* [Provided information]

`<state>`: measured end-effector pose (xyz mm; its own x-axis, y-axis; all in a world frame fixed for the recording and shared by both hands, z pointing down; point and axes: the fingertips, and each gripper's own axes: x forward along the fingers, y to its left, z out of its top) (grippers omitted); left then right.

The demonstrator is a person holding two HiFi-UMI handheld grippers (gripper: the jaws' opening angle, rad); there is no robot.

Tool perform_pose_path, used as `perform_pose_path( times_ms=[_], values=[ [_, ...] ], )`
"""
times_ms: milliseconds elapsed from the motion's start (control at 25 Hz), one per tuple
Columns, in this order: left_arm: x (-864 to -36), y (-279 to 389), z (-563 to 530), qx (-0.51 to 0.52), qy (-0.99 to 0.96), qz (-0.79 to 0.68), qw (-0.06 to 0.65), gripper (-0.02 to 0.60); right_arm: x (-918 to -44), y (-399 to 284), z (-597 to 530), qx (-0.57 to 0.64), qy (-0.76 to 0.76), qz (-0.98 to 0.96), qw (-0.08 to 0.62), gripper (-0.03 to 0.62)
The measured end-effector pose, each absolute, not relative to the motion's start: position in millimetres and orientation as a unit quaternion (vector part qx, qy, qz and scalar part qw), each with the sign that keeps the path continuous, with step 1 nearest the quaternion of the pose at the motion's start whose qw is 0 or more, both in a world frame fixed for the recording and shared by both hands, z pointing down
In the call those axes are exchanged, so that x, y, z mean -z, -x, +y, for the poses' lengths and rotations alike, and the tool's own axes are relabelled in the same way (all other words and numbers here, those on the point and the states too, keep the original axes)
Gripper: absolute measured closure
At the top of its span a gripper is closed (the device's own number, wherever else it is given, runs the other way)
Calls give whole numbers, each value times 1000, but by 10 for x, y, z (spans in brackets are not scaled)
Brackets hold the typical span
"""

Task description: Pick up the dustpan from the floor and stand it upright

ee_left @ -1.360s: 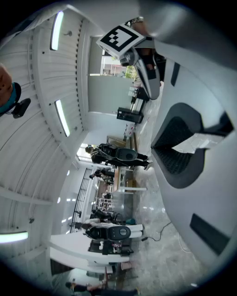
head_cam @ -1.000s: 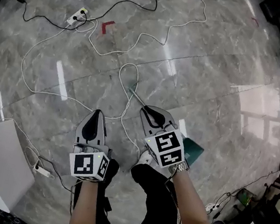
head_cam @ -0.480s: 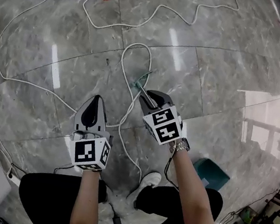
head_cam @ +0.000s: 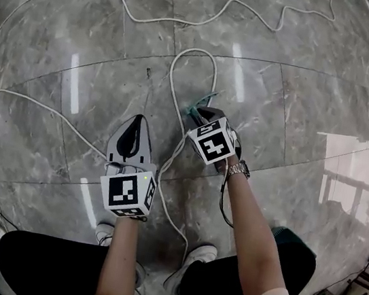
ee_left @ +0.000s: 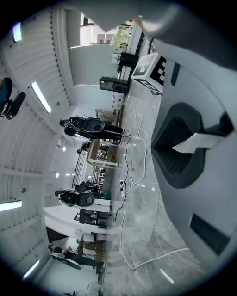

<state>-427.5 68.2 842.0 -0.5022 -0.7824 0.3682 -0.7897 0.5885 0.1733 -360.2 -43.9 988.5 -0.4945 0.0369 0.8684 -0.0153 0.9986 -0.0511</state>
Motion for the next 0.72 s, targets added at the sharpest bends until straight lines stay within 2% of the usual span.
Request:
perform_pose_path(
  times_ms=[440,720],
  values=[
    [-8403,4188,565,-24,-484,-854,191,574,-10198,3584,-542,-28,-15,-855,518,502],
    [-8219,4128,397,-33,-503,-845,177,574,-9674,3553,-682,-51,-52,-898,434,502]
  ],
)
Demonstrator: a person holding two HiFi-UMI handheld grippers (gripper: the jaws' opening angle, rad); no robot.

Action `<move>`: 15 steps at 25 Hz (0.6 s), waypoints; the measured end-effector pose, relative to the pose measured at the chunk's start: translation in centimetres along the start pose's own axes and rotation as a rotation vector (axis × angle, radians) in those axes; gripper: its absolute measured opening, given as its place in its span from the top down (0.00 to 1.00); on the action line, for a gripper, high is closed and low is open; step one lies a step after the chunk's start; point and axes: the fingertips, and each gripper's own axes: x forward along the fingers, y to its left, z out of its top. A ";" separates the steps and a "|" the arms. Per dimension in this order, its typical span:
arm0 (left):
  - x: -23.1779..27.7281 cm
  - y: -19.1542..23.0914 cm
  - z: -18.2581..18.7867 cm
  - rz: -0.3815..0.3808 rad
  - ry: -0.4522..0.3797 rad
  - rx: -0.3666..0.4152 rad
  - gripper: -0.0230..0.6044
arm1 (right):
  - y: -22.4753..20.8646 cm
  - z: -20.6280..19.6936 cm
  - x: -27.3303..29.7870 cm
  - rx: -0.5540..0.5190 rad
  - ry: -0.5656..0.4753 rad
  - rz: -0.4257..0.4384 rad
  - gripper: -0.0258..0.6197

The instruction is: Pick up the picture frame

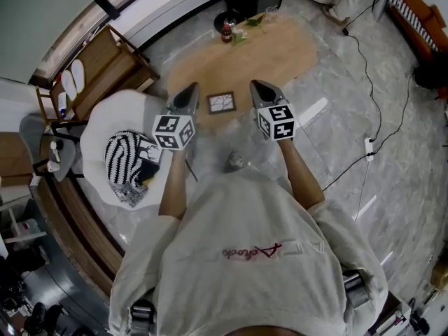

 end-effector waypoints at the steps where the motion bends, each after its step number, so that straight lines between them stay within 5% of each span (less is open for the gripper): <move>1: 0.3 0.3 0.0 0.007 0.001 -0.001 0.96 | -0.3 0.0 0.5 0.000 0.002 0.005 0.95; 15: 1.1 3.3 -4.4 0.050 0.089 -0.061 0.96 | -0.7 -3.7 4.3 0.060 0.080 0.033 0.95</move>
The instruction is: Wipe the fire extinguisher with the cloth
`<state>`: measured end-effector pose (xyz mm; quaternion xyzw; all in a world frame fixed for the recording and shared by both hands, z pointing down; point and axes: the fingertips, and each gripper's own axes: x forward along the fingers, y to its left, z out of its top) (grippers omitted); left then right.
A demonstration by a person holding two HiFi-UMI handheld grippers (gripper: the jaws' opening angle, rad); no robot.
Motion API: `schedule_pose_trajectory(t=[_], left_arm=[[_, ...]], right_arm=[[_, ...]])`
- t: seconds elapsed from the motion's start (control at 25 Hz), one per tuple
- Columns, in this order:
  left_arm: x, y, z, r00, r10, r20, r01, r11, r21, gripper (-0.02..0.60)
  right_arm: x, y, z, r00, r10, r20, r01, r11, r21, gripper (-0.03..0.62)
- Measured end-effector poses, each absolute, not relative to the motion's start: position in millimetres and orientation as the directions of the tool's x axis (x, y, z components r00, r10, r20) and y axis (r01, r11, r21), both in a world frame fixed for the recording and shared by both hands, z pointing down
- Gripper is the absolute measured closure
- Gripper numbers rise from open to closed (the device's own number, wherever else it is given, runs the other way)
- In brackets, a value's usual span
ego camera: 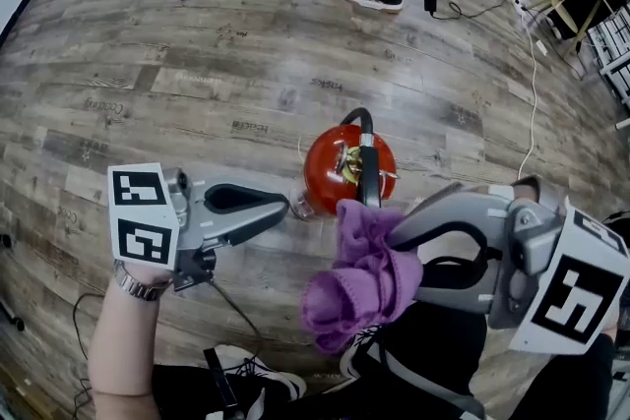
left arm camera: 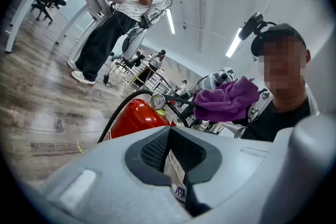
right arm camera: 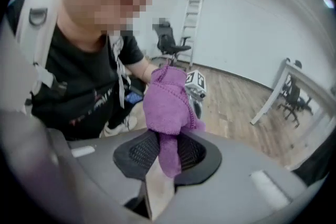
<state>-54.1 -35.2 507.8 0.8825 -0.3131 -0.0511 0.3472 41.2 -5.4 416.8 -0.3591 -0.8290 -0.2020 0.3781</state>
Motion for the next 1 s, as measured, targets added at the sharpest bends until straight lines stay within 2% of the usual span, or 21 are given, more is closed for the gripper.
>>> schedule_pose_trajectory(t=[0.12,0.2,0.28,0.48,0.68,1.0], left_arm=[[-59.6,-34.4,503.3,0.779,-0.622,0.077,-0.508,-0.554,0.66,0.584],[-63.8,-28.4,497.1,0.749,-0.662,0.025,-0.482,-0.518,0.707,0.584],[-69.1,-17.8,487.1,0.7,-0.714,-0.012,-0.455,-0.459,0.763,0.584],[-77.0,26.4,443.3,0.612,-0.791,0.012,-0.439,-0.327,0.837,0.584],[-81.5,52.7,343.6,0.562,-0.827,0.019,-0.414,-0.261,0.872,0.584],[-72.6,69.1,156.7,0.512,-0.859,0.024,-0.397,-0.212,0.893,0.584]], right_arm=[[48.2,1.7,406.3,-0.524,0.648,0.552,0.659,0.72,-0.22,0.508],[45.1,2.5,393.6,-0.613,0.698,0.37,0.571,0.715,-0.403,0.508],[43.1,-1.8,381.1,-0.666,0.701,0.254,0.504,0.675,-0.539,0.508],[43.8,-6.4,339.9,-0.732,0.659,0.174,0.375,0.603,-0.704,0.508],[38.4,-10.3,249.4,-0.792,0.606,0.072,0.335,0.531,-0.778,0.508],[55.0,-20.8,93.3,-0.915,0.396,-0.079,0.271,0.457,-0.847,0.507]])
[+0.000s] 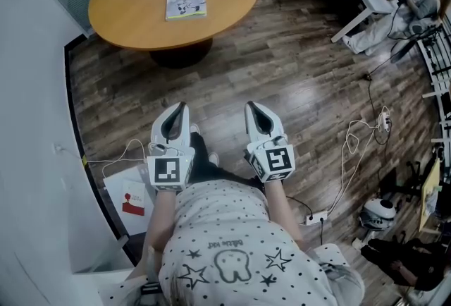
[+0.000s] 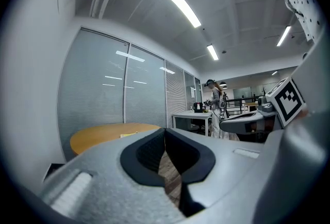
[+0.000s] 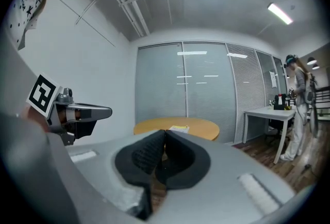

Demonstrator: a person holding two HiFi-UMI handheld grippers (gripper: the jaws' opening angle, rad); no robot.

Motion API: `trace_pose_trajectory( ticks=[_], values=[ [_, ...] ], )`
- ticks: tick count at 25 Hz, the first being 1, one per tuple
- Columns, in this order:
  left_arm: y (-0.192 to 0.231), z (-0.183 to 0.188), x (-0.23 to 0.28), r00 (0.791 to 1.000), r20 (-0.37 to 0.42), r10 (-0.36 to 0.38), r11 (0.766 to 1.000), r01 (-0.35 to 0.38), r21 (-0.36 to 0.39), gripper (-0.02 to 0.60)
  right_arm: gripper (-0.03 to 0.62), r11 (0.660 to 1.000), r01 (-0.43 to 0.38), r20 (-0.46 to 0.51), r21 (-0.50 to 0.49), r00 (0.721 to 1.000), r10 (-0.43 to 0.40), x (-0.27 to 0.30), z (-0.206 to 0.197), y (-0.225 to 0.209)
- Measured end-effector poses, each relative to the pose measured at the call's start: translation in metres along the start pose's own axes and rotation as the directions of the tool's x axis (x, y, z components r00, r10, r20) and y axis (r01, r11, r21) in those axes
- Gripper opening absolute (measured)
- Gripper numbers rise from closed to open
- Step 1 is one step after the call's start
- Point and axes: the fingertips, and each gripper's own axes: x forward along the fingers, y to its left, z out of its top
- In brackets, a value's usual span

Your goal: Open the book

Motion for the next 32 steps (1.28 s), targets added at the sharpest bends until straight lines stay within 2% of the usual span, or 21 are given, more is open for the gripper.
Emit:
trace_pose_trajectory(
  ticks=[6,13,23,32],
  values=[
    [0.005,-0.002,0.017,1.0,0.001,-0.014,1.0,0.014,-0.016,0.011,0.003,1.0,0.011,-0.02,0.005,1.0,-0.011,0.013,-0.003,-0.008],
    [0.027,-0.002,0.067,1.0,-0.005,-0.023,0.999,0.023,-0.033,0.011,0.004,1.0,0.019,-0.064,0.012,0.998,-0.019,0.058,-0.007,-0.031],
    [0.087,0.012,0.163,0.998,0.002,-0.06,0.998,0.06,-0.033,0.011,0.003,0.996,0.08,-0.07,0.026,0.995,-0.078,0.156,0.015,-0.073],
    [0.151,0.008,0.227,0.997,0.004,-0.073,0.997,0.073,-0.038,0.011,0.005,0.994,0.103,-0.056,0.024,0.993,-0.102,0.242,0.03,-0.086]
  ],
)
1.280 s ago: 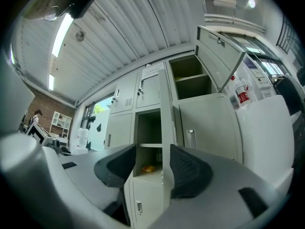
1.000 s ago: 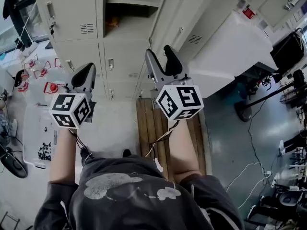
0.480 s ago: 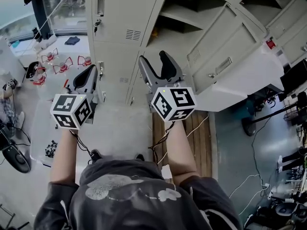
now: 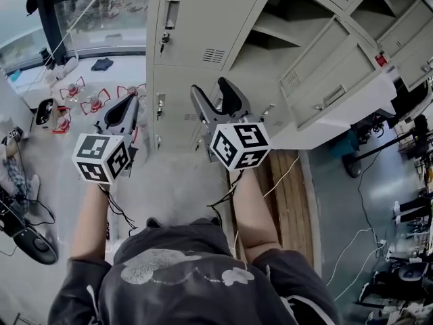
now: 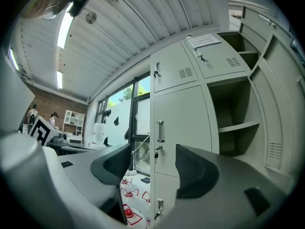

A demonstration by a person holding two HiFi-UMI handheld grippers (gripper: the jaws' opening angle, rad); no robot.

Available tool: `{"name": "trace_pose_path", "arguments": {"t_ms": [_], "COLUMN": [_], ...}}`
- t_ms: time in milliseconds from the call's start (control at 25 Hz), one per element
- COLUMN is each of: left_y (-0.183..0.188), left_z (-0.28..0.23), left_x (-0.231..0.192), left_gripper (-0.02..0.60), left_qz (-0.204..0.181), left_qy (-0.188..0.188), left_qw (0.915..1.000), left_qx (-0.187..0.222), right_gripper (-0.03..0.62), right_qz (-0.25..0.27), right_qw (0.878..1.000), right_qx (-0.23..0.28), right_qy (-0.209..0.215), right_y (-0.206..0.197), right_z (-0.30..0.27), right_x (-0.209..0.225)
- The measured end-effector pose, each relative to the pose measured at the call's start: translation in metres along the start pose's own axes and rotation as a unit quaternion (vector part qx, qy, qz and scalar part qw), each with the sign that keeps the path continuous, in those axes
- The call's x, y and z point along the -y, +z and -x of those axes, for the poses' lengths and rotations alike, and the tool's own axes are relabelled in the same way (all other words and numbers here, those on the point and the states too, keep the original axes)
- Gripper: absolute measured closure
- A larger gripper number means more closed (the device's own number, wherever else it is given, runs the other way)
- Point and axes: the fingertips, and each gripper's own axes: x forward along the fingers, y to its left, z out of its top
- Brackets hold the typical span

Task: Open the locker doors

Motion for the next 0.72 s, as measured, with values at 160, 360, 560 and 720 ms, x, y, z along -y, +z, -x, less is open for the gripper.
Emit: {"name": "trace_pose_path", "arguments": {"t_ms": [160, 360, 560, 720], "left_y": [0.001, -0.003, 0.001, 0.003], "left_z": [0.01, 0.017, 0.014, 0.003], "left_x": [-0.025, -0.042, -0.065, -0.086], "left_gripper": [0.572, 0.572, 0.572, 0.572], "left_qz": [0.0, 0.009, 0.01, 0.003], "left_qy": [-0.009, -0.013, -0.002, 0.008], "left_qw": [1.0, 0.9999, 1.0, 1.0], "left_qx": [-0.003, 0.0, 0.001, 0.0], "right_gripper": [0.301, 0.299, 0.299, 0.299], "right_qz": [-0.004, -0.003, -0.007, -0.004], "right_qw": [1.0, 1.0, 1.0, 1.0], "right_qx": [-0.005, -0.017, -0.012, -0.007], "right_qy": [-0.015, -0.011, 0.001, 0.016], "right_y": [-0.007, -0.014, -0.013, -0.011], "right_z": [-0.016, -0.037, -0.076, -0.116], "right_x": [-0.02, -0.035, -0.039, -0.04]}}
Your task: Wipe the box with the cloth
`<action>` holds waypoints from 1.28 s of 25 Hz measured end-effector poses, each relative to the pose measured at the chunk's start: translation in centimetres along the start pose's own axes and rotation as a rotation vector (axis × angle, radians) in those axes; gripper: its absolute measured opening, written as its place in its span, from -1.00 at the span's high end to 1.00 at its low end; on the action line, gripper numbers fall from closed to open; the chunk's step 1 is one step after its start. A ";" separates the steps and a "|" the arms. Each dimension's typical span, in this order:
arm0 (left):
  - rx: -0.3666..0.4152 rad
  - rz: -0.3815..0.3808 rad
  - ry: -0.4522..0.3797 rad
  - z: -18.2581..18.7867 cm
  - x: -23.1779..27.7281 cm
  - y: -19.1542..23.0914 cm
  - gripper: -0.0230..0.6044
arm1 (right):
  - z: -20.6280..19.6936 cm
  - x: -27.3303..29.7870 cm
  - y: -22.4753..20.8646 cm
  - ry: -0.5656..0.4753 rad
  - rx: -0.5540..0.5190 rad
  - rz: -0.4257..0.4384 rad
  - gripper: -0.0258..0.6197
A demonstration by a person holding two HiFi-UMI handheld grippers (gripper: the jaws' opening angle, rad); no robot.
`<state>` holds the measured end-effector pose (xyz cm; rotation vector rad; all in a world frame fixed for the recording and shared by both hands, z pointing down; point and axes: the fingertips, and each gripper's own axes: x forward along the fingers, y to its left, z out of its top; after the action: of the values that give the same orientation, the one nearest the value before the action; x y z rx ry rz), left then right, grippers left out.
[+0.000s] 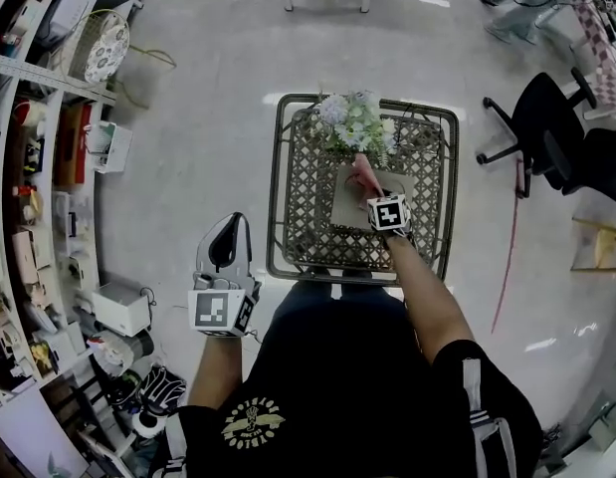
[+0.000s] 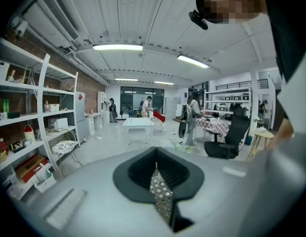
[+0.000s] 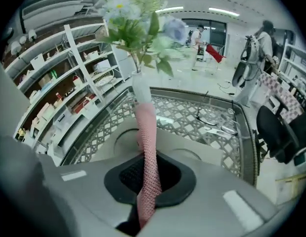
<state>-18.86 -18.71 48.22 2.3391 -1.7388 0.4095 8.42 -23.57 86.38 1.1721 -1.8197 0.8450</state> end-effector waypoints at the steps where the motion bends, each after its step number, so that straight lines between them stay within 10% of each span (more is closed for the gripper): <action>1: 0.004 -0.008 -0.005 0.3 0.2 -0.4 0.93 | -0.7 -0.5 -1.3 0.006 0.019 -0.020 0.87; 14: 0.023 -0.015 -0.034 2.7 1.0 -5.1 0.93 | -6.7 -4.1 -10.7 0.050 0.094 -0.089 0.87; 24: -0.014 0.128 -0.034 1.0 -2.7 -5.2 0.93 | -3.2 -6.6 5.3 -0.035 -0.043 0.334 0.87; 32: -0.026 0.175 0.005 -0.9 -6.3 -2.7 0.93 | -2.9 -0.8 12.5 0.066 -0.171 0.361 0.87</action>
<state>-18.10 -11.96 46.94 2.1742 -1.9426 0.4168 -2.24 -16.38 85.60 0.7101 -2.0360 0.8949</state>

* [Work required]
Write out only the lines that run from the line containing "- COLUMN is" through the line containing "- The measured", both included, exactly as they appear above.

* [Written response]
- COLUMN is each of: left_y (-0.183..0.188), left_z (-0.28..0.23), left_x (-0.231..0.192), left_gripper (-0.02..0.60), left_qz (-0.204..0.181), left_qy (-0.188..0.188), left_qw (0.915..1.000), left_qx (-0.187..0.222), right_gripper (-0.03..0.62), right_qz (-0.25..0.27), right_qw (0.878..1.000), right_qx (-0.23..0.28), right_qy (-0.209..0.215), right_y (-0.206..0.197), right_z (-0.30..0.27), right_x (-0.209..0.225)
- The measured end-effector pose, each relative to the pose measured at the call's start: translation in metres along the start pose's own axes and rotation as a unit quaternion (vector part qx, qy, qz and scalar part qw), each with the sign that keeps the path continuous, in those axes

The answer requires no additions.